It was not always enough for her, however. Late in life she told Mary, “It took all my time and strength just to keep up with him.” This was hyperbole. Certainly, being Mrs. Winston Churchill required rare stamina. Fortunately, Clemmie had it. Indeed, she had enough to pursue her own pleasures, which were very unlike his. She didn’t write, paint, gamble, or enjoy the company of gens du monde; she didn’t like Maxine and wouldn’t speak to Daisy. “Her favorite holiday,” her youngest daughter recalls, “was to stay in a modest but comfortable hotel in some beautiful or interesting place,” where, in the company of congenial people, she would “spend a week or two sightseeing and gallery visiting in an unhurried fashion.” Winston disliked sightseeing, and he loathed being part of a tour group which would pause, in this gallery or that museum, while a guide explained what the tourists should appreciate and why. If so trapped, Churchill would stand on the outer fringe of the party, seething with frustration because he wasn’t talking, couldn’t even interrupt, and therefore wasn’t the center of attention.43
Ambitious politicians try to project an image of radiant health, and to his admirers Churchill was the robust personification of John Bull. But he had been prey to ills since childhood. Some of his vacations were taken on doctor’s orders; others were interrupted by bouts of influenza or infectious fevers. Once, when en route to Venice—where he expected to holiday with Clemmie, Randolph, Sarah, and the Prof—he had been stricken by paratyphoid in Bavaria. His condition was grave; a return to England was out of the question; he lay in a Salzburg sanitarium for two weeks, unable even to raise his head. His confinement continued through a third week, and he abandoned all hope of reaching Italy. He could write, however, and his bank balance, which was always in and out of the red, made work essential. Still in the sanitarium, he began a series of twelve articles on “The World’s Great Stories,” commissioned by Lord Riddell for News of the World. Back at Chartwell he wrote his cousin the Duke of Marlborough that he was “rather battered, but in another week I shall be alright. It was an English bug which I took abroad with me, and no blame rests on the otherwise misguided continent of Europe.”44
Clementine, now moving gracefully into her fifties, shared with her husband the same peculiar mélange of exceptional energy and an unreliable constitution. As the Chamberlain government approached the end of its first year, with Halifax and the prime minister negotiating agreements with Italy—thus assuring Mussolini’s support in any future European conflict, they confidently told the House—Clemmie took the cure in the Pyrenees at Cauterets, near Lourdes. Winston celebrated the following Christmas without her; she was resting on a South Pacific beach in the French colonial archipelago Îles sous le Vent. Perhaps enforced pleasure whetted her appetite for more. A splendid horsewoman, she rode often, and she played tennis with increasing skill, often with the Prof, who had made her an exception to his misogyny. She swam, hunted boar at Bendor’s invitation, and beginning in 1936, the year of the Rhineland crisis, had improved her skiing while holidaying with her sister-in-law Lady Gwendeline (“Goonie”) Churchill and Venetia Montagu, spending long hours après-ski by firesides in Zürs or Lenzerdeide, trying to forget the troubling present with tales of the serene past.45
Her most cherished memories of those interwar years were of a spectacular voyage halfway round the world in the second winter of the Third Reich, roughly the period between the Nazis’ murder of Austrian chancellor Dollfuss and Hitler’s announcement that Germany was rearming in defiance of Versailles.

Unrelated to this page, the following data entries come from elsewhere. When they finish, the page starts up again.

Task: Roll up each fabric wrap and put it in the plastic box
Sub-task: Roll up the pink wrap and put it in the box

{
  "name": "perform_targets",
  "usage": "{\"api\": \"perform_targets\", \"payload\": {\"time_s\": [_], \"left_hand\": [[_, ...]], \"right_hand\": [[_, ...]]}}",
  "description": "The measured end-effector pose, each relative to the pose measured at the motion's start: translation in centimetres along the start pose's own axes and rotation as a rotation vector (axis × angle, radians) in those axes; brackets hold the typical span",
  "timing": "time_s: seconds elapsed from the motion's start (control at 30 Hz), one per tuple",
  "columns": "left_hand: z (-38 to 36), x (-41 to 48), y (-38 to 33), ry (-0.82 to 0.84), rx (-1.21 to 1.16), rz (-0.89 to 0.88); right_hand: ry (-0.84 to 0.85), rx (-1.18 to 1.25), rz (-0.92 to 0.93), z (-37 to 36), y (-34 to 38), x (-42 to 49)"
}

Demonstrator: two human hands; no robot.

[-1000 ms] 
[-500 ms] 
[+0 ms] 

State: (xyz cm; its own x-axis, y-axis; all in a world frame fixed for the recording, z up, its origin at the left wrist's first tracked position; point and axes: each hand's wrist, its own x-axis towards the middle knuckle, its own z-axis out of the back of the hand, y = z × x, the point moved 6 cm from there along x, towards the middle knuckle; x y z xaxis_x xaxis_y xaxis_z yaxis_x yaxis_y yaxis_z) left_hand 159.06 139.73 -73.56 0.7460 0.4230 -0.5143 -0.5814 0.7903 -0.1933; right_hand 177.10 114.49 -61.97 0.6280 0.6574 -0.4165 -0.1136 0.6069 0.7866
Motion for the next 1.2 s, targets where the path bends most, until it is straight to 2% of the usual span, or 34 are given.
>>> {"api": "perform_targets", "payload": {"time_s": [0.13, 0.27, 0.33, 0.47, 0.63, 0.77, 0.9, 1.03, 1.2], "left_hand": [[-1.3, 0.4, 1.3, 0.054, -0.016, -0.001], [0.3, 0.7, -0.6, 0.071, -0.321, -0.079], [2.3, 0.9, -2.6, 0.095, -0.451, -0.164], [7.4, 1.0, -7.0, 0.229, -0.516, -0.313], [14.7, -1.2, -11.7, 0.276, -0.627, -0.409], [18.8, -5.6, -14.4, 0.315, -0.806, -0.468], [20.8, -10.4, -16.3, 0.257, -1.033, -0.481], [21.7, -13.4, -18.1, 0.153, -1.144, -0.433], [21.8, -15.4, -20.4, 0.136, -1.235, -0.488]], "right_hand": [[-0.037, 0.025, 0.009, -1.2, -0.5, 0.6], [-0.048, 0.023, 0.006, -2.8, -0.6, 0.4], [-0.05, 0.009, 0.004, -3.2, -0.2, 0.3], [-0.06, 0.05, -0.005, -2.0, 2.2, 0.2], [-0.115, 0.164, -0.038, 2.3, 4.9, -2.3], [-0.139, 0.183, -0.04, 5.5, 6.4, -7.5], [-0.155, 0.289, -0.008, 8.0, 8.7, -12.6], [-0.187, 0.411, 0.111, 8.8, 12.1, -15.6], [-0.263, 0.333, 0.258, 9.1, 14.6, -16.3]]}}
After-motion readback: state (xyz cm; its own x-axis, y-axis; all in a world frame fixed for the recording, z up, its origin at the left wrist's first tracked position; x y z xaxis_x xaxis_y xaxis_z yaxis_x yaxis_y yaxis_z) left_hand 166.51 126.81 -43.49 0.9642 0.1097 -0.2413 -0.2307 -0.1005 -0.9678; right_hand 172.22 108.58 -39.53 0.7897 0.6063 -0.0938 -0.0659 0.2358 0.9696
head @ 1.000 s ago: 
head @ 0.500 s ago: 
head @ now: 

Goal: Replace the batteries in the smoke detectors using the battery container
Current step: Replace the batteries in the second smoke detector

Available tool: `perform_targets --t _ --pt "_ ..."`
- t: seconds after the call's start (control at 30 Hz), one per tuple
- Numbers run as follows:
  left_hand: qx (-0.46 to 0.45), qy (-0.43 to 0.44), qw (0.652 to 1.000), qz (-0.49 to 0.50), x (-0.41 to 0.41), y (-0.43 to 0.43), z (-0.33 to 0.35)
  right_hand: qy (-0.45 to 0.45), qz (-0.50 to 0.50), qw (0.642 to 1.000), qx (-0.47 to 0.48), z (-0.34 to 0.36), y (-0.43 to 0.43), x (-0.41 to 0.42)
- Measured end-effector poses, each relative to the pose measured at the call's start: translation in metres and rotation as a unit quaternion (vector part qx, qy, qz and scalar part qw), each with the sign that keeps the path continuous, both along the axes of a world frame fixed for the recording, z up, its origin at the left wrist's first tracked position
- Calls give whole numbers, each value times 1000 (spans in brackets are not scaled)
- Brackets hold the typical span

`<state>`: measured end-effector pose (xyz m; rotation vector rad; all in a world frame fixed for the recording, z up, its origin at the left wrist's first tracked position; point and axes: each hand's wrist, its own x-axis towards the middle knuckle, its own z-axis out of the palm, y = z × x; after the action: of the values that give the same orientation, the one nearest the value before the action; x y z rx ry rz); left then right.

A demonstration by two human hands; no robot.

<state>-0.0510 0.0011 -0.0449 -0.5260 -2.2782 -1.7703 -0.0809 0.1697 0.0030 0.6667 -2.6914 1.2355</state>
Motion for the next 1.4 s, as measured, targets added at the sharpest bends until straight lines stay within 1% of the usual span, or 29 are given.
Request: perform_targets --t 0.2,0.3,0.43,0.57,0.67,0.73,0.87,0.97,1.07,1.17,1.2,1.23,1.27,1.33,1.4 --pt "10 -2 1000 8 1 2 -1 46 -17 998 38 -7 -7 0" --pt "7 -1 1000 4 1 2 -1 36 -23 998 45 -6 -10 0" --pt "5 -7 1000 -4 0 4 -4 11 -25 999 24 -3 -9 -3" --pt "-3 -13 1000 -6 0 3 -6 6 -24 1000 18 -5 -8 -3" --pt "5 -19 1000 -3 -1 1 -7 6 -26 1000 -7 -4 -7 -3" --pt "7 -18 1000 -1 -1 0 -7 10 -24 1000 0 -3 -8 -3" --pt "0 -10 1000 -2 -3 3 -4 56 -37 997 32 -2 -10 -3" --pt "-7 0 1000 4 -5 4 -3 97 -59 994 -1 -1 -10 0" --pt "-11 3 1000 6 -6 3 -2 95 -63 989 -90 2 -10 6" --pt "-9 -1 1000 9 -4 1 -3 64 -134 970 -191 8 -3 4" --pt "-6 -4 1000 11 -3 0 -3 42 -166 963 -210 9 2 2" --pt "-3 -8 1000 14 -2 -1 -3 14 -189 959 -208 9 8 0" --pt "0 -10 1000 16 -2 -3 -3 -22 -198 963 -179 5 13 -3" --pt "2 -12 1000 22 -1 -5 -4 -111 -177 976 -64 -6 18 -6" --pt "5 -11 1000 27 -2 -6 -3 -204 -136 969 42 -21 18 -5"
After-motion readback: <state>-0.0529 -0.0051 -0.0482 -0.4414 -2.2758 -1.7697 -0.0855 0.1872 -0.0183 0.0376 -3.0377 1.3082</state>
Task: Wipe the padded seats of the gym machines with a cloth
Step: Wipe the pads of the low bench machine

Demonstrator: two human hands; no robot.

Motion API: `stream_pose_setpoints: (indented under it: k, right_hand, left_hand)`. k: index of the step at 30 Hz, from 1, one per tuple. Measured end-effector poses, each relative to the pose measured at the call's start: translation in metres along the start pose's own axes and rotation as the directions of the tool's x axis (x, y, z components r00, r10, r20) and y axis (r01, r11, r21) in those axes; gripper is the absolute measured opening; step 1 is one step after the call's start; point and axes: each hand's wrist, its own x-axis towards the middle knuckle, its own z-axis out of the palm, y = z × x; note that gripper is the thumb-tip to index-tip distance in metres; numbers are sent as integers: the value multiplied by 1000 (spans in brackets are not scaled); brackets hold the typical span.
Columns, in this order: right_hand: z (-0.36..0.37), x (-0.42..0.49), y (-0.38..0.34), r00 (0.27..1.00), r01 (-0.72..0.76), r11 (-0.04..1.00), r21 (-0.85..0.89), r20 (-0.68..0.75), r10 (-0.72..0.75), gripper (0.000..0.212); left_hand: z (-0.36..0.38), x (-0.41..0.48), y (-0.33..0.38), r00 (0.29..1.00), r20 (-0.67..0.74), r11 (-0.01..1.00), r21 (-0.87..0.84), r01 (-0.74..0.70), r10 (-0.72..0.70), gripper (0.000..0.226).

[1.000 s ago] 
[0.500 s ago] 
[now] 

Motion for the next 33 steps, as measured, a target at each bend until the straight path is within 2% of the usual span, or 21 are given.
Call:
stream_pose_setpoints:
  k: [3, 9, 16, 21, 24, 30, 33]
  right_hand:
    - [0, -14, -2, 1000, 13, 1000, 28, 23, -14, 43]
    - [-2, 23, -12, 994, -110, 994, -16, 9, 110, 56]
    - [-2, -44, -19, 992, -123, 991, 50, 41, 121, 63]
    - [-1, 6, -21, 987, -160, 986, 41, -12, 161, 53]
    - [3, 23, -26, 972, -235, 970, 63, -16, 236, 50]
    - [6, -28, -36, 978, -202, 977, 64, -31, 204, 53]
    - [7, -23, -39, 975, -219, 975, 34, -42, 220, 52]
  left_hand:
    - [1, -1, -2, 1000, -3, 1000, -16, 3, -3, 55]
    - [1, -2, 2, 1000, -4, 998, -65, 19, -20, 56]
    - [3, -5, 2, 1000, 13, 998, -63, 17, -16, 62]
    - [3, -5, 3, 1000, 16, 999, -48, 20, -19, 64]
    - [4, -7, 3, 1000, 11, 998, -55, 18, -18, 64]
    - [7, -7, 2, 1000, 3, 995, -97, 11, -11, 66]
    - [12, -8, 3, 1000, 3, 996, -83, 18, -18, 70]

Clementine was an enchanted guest aboard Lord Moyne’s yacht Rosaura. Moyne—who would be assassinated ten years later in Cairo by Jewish terrorists—was sailing off on one of those whimsical adventures, evocative of King Kong, which spiced the idle life of wealthy Englishmen between the wars. His destination was Komodo, an obscure island in what is now Indonesia, reportedly inhabited by “dragonlike monster lizards.” Moyne intended to capture some for the London zoo. These creatures actually existed—one member of the party photographed a twelve-foot lizard with a pig in its jaws, and Moyne brought back two smaller specimens—but the real purpose of the trip was to visit exotica and to escape the gloom and vulgarity of Europe. Her husband and children saw her off at Victoria Station, and in her first letter she wrote that at the moment of departure, seeing “you all collected on the platform, I thought how much I love you all, and above and more than them all you my darling Winston…. You all looked so sweet and beautiful standing there, and I thought how fortunate I am to have such a family. Do not be vexed with your vagabond Cat—She has gone off toward the jungle with her tail in the air, but will return presently to her basket and curl down comfortably….”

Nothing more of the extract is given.